Zeitschrift für mikrobielle und biochemische Technologie

Abstrakt

Vergleich zwischen zwei Erwinia carotovora L-Asparaginase II-Konstruktionen: Klonierung, heterologe Expression, Reinigung und kinetische Charakterisierung

Priscila Lamb Wink, Heique Marlis Bogdawa, Gaby Renard, Jocelei Maria Chies, Luiz Augusto Basso und Diógenes Santiago Santos

L-Asparaginase II aus Erwinia carotovora könnte eine wichtige alternative Therapie in der Behandlung akuter lymphatischer Leukämie im Kindesalter darstellen, trotz ihrer vielversprechenden niedrigeren Glutaminaseaktivität als die L-Asparaginasen II aus Escherichia coli und Erwinia chrysanthemi , die derzeit zur Behandlung dieser Krankheit eingesetzt werden. Hier beschreiben wir das Klonen, die Expression, die Reinigung und die Bestimmung der kinetischen Steady-State-Parameter für L-Asparaginase II aus E. carotovora: mit (AspSP) und ohne Signalpeptid (AspMP). AspMP wurde in einem einstufigen Protokoll mit 91 % Ausbeute bis zur Homogenität gereinigt, AspSP in einem zweistufigen Protokoll mit 28 % Ausbeute.
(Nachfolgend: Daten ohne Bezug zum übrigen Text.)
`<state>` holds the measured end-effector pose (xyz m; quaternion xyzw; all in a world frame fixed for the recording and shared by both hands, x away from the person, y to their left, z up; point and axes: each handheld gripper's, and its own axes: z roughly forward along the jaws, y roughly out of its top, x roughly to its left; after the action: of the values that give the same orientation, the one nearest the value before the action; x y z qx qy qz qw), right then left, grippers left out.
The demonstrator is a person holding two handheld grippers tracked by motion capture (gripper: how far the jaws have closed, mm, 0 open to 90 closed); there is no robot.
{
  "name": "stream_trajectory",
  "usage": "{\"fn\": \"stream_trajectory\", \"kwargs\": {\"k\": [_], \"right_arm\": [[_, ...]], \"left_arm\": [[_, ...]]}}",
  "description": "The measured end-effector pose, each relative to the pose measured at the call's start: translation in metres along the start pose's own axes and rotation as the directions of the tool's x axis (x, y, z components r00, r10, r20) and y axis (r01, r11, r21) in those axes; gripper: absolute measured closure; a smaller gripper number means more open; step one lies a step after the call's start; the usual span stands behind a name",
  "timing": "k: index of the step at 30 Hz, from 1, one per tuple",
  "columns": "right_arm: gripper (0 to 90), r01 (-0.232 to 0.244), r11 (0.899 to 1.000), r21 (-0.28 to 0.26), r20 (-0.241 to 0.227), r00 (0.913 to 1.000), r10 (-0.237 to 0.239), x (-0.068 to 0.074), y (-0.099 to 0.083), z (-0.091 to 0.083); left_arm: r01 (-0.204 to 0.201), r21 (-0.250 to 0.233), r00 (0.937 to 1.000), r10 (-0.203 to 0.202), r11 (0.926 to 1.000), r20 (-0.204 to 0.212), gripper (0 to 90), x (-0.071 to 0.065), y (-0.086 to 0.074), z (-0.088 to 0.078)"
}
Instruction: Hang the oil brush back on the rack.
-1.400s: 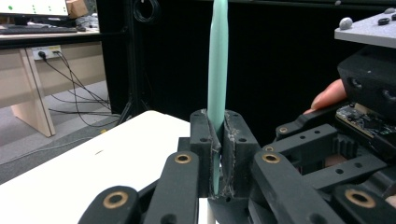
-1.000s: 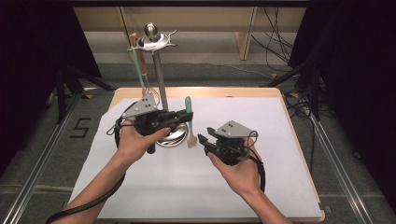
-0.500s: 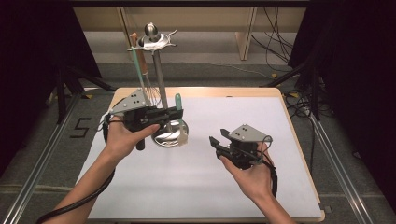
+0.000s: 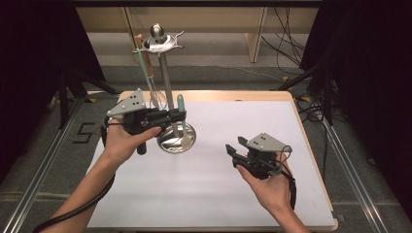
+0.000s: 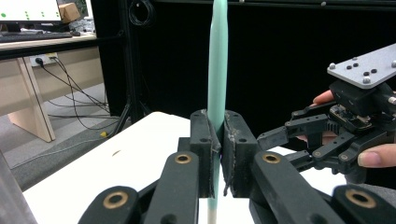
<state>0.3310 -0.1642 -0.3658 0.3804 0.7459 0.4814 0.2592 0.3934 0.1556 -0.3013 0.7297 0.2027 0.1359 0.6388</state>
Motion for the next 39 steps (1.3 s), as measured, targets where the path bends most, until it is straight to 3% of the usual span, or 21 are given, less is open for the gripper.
{"fn": "stream_trajectory", "kwargs": {"k": [1,2,3,4,6,7,9,10,12,14,15,19,23,26,28,30,31,32,36,38,39], "right_arm": [[52.5,-0.04,0.999,-0.009,0.005,0.9992,0.04,0.002,-0.002,0.0],[52.5,-0.042,0.999,-0.001,0.01,0.999,0.043,0.002,-0.002,-0.001],[52.6,-0.011,1.0,0.008,0.003,0.9999,0.011,-0.002,-0.003,-0.002],[52.6,-0.056,0.998,0.019,0.009,0.9984,0.056,0.001,-0.004,-0.004],[52.6,-0.008,1.0,-0.004,0.017,0.9998,0.008,-0.004,-0.006,-0.003],[52.6,-0.045,0.999,0.03,0.002,0.999,0.045,-0.002,-0.007,-0.005],[52.9,-0.022,0.999,0.026,0.003,0.9998,0.022,-0.005,-0.008,-0.005],[52.9,-0.048,0.998,0.039,0.01,0.9988,0.048,-0.005,-0.009,-0.007],[53.2,-0.021,0.999,0.028,0.019,0.9996,0.021,-0.008,-0.01,-0.007],[53.5,-0.027,0.999,0.033,0.014,0.9995,0.027,-0.009,-0.011,-0.008],[53.5,-0.065,0.997,0.035,0.027,0.9976,0.064,-0.007,-0.012,-0.009],[53.8,-0.026,0.999,0.028,0.041,0.9989,0.025,-0.013,-0.015,-0.01],[55.4,-0.06,0.998,0.037,0.044,0.9973,0.058,-0.014,-0.017,-0.013],[56.1,-0.037,0.999,0.022,0.055,0.9979,0.036,-0.016,-0.019,-0.014],[56.2,-0.091,0.996,0.016,0.056,0.9944,0.09,-0.013,-0.02,-0.014],[56.6,-0.083,0.996,0.04,0.051,0.9954,0.081,-0.014,-0.019,-0.017],[56.9,-0.046,0.999,0.024,0.056,0.9974,0.045,-0.017,-0.02,-0.016],[56.9,-0.087,0.996,0.01,0.067,0.994,0.086,-0.014,-0.021,-0.016],[57.2,-0.056,0.998,0.029,0.059,0.9968,0.054,-0.018,-0.022,-0.018],[57.2,-0.097,0.995,0.025,0.071,0.993,0.095,-0.016,-0.024,-0.019],[57.2,-0.08,0.996,0.035,0.068,0.9947,0.078,-0.018,-0.025,-0.019]], "left_arm": [[-0.001,-0.001,1.0,0.001,1.0,-0.002,83.2,0.0,0.0,-0.001],[-0.003,-0.003,1.0,0.003,1.0,-0.003,83.2,0.001,0.001,-0.001],[0.003,-0.003,1.0,-0.003,1.0,-0.007,83.2,0.001,0.001,-0.001],[-0.003,-0.004,1.0,0.003,1.0,-0.004,83.2,0.001,0.002,-0.002],[-0.008,-0.004,1.0,0.008,1.0,-0.003,83.2,0.002,0.003,-0.003],[-0.005,-0.008,1.0,0.005,1.0,-0.004,83.2,0.003,0.004,-0.003],[-0.009,-0.006,0.9999,0.009,0.9999,-0.008,83.2,0.004,0.006,-0.004],[-0.011,-0.005,0.9999,0.011,0.9999,-0.007,83.2,0.004,0.007,-0.004],[-0.012,-0.006,0.9999,0.012,0.9999,-0.009,83.2,0.005,0.009,-0.005],[-0.017,-0.005,0.9998,0.017,0.9998,-0.01,83.2,0.007,0.011,-0.006],[-0.016,-0.007,0.9998,0.016,0.9999,-0.013,83.2,0.007,0.012,-0.007],[-0.02,-0.007,0.9996,0.02,0.9998,-0.017,83.2,0.01,0.015,-0.008],[-0.03,-0.005,0.9993,0.03,0.9995,-0.023,83.3,0.012,0.018,-0.01],[-0.028,-0.008,0.9992,0.028,0.9996,-0.029,83.3,0.014,0.019,-0.011],[-0.03,-0.007,0.9991,0.03,0.9995,-0.031,83.3,0.015,0.021,-0.012],[-0.029,-0.007,0.9991,0.029,0.9995,-0.03,83.3,0.016,0.022,-0.012],[-0.031,-0.008,0.9991,0.031,0.9995,-0.029,83.3,0.017,0.023,-0.012],[-0.032,-0.008,0.9991,0.032,0.9995,-0.029,83.3,0.017,0.023,-0.013],[-0.033,-0.007,0.999,0.033,0.9994,-0.032,83.3,0.02,0.026,-0.014],[-0.036,-0.002,0.9987,0.036,0.9994,-0.035,83.3,0.021,0.028,-0.015],[-0.037,-0.006,0.9988,0.037,0.9993,-0.033,83.3,0.021,0.028,-0.015]]}}
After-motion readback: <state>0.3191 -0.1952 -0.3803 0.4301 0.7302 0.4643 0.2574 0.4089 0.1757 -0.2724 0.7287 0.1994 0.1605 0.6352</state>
Außerdem wiesen beide Enzyme ähnlich hohe spezifische Aktivitäten auf: 208,1 bzw. 237,6 U mg ^-1 . Die Km- und k _cat -Werte zeigten, dass AspMP eine geringere Glutaminaseaktivität als AspSP aufweist. Darüber hinaus wird AspMP durch ein einfacheres Reinigungsprotokoll und mit höherer Ausbeute hergestellt. Dieser Prozess kann für die Produktion im großen Maßstab geeignet sein und für Forscher und biopharmazeutische Unternehmen von Interesse sein.